Bug 507421

Summary: Cluster flow control does not appear to be working properly.
Product: Red Hat Enterprise MRG Reporter: Alan Conway <aconway>
Component: qpid-cppAssignee: Alan Conway <aconway>
Status: CLOSED ERRATA QA Contact: Tomas Rusnak <trusnak>
Severity: high Docs Contact:
Priority: high    
Version: 1.1.1CC: freznice, gsim, ppecka, trusnak
Target Milestone: 1.3   
Target Release: ---   
Hardware: All   
OS: Linux   
Whiteboard:
Fixed In Version: Doc Type: Bug Fix
Doc Text:
Story Points: ---
Clone Of: Environment:
Last Closed: 2010-10-14 16:02:10 UTC Type: ---
Regression: --- Mount Type: ---
Documentation: --- CRM:
Verified Versions: Category: ---
oVirt Team: --- RHEL 7.3 requirements from Atomic Host:
Cloudforms Team: --- Target Upstream Version:
Embargoed:
Attachments:
Description Flags
Patch to verify read-credit on recent code.
none
Patch to verify read-credit on revision 752560.
none
Correct patch to verify read-credit on revision 752560. none

Description Alan Conway 2009-06-22 17:52:56 UTC
Description of problem:

While investigating bug 507388 it appears that cluster flow control is not working properly. By adding log statements to cluster::Connection::decode and giveReadCredit I saw long runs of calls to decode without any credit. These are interleaved with runs where credit appears to be workig properly.

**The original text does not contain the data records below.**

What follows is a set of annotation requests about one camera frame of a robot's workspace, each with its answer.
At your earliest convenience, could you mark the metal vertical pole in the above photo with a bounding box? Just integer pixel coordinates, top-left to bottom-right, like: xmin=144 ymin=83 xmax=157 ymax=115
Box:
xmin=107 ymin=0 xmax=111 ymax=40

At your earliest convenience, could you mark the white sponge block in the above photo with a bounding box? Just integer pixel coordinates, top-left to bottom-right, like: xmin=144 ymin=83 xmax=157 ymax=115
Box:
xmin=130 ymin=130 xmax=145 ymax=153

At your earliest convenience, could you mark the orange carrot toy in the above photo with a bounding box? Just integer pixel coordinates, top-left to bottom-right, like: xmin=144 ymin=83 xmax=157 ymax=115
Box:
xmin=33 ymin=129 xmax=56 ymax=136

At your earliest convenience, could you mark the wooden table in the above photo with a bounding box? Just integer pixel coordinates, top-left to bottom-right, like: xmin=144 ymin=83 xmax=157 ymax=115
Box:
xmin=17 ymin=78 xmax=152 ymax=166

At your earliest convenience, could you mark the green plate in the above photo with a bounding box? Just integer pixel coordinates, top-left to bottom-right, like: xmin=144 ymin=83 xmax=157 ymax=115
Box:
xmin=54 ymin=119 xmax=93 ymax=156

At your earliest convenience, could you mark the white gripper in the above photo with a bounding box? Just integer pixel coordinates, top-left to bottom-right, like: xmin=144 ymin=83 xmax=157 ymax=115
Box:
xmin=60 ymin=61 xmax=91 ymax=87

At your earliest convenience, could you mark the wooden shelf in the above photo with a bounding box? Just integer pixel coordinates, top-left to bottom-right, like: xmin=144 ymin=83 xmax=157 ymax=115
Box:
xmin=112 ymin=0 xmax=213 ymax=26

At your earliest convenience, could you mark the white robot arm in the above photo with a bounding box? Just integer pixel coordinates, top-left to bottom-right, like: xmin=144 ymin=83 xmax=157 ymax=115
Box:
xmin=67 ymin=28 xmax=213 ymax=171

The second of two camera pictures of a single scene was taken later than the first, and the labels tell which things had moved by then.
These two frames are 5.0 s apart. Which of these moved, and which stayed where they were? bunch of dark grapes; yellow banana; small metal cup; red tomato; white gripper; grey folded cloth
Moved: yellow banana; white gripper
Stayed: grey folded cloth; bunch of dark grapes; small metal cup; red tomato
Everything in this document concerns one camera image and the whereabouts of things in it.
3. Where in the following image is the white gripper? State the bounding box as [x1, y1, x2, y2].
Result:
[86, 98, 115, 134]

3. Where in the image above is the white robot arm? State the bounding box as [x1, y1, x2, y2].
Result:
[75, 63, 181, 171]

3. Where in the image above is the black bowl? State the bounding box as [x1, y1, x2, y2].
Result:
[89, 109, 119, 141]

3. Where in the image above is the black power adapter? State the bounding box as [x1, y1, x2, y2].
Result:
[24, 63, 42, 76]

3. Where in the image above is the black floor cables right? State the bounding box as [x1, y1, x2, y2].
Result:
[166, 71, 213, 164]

Comment 1 Alan Conway 2009-09-09 21:36:36 UTC
Cluster flow control fixed as of r813100

Comment 2 Alan Conway 2009-09-10 14:57:52 UTC
The fix to cluser flow control requires both of the following commits
813100 and 810591

Comment 4 ppecka 2010-06-07 14:52:43 UTC

Can term "long runs of calls" be specified with some integer approximation. 

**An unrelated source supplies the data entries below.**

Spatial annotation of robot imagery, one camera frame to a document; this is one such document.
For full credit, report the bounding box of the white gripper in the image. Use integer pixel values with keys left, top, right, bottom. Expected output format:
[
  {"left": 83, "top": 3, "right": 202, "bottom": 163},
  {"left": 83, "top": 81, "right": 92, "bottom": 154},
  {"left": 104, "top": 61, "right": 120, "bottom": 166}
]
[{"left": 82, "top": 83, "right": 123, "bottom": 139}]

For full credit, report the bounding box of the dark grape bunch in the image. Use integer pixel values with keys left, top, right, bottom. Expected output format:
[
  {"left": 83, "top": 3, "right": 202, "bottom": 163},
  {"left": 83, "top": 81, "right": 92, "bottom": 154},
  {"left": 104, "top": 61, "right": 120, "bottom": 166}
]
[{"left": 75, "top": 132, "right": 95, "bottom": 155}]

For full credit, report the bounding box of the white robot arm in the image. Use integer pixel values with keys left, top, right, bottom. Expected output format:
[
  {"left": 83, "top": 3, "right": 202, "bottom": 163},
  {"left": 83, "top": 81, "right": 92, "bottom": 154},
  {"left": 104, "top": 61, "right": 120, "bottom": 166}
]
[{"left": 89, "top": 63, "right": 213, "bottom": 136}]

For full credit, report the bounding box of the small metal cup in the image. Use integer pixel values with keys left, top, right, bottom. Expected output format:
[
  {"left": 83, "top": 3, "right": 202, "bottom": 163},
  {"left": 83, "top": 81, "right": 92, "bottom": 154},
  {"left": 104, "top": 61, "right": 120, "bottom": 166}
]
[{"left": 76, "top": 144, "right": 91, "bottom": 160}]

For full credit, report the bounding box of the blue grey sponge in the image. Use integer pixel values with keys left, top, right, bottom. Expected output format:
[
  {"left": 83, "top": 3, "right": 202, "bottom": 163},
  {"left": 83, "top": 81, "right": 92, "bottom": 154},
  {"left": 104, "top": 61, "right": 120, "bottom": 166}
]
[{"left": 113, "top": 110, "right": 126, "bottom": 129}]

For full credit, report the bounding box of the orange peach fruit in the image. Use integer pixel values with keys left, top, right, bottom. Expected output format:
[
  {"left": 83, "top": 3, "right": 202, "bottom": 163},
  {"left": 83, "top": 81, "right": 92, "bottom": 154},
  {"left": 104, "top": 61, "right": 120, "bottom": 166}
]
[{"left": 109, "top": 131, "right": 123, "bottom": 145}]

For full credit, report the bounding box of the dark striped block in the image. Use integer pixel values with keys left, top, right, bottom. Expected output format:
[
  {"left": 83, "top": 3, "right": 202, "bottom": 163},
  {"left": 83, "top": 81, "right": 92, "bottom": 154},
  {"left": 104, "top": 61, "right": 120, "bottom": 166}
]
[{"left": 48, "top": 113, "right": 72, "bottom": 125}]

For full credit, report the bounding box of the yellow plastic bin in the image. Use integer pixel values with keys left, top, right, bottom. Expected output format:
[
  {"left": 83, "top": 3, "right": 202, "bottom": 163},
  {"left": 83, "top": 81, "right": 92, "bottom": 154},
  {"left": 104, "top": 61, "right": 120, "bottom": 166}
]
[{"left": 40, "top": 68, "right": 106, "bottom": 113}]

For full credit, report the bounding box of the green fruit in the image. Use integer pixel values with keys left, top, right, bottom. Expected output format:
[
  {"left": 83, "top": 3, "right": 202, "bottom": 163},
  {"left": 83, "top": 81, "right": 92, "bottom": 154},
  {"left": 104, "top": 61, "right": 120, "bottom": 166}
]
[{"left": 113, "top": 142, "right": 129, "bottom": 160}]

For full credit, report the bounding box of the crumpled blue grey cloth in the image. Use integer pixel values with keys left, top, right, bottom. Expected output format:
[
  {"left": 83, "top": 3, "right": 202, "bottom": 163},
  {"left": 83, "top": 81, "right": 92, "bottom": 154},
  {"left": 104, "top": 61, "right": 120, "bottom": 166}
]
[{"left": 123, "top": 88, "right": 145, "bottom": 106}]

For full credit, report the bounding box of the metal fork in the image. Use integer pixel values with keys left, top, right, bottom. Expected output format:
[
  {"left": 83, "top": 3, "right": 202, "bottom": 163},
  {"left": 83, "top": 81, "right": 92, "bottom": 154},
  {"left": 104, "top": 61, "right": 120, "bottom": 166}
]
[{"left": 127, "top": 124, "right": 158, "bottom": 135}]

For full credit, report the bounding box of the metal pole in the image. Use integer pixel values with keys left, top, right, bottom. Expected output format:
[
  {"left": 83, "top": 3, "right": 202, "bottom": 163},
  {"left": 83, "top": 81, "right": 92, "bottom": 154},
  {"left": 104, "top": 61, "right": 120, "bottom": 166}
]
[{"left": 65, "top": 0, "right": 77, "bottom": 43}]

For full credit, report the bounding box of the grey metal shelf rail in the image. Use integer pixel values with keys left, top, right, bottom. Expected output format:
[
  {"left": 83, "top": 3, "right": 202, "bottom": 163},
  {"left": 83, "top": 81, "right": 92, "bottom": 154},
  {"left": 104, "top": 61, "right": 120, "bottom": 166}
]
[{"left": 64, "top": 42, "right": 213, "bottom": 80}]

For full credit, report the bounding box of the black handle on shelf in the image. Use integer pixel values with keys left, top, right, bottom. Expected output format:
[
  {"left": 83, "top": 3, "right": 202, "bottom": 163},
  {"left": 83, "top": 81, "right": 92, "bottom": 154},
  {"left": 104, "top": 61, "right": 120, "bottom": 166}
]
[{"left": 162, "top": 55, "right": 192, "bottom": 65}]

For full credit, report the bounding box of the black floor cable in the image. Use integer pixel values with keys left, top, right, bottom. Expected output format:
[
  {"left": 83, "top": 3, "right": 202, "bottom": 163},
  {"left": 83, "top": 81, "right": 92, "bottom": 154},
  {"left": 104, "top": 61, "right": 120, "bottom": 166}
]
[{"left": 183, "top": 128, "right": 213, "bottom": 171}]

does "credit" in "...decode without any credit..." mean, that line "giveReadCredit(1);" is actually not evaluated within qpid::cluster::Connection::decode?

Actually i've tried to check on described that behaviour with r810573 over gdb, started similar configuration as in bug 507388, and then set up break on line where giveReadCredit(1); is inside qpid::cluster::Connection::decode while running perftest --durable=true --size=8
During my last try i saw 914 calls of qpid::cluster::Connection::decode which never resulted in calling giveReadCredit(1);


otherwise when i checked with just one "break qpid::cluster::Connection::giveReadCredit"
then many calls of giveReadCredit method (1500254) were observed

Can you please clarify this issue?

Comment 5 Alan Conway 2010-06-08 12:33:12 UTC
Long runs means > --cluster-read-max which is 10 by default. I was seeing runs of 20-100 I believe. I demonstrated the problem by adding log or printf statements to giveReadCredit and decode. If flow control is working then this should always be true:

0 <= (number_of_decode - number_of_giveReadCredit) <= --cluster-read-max

Not sure what you were seeing in the debugger.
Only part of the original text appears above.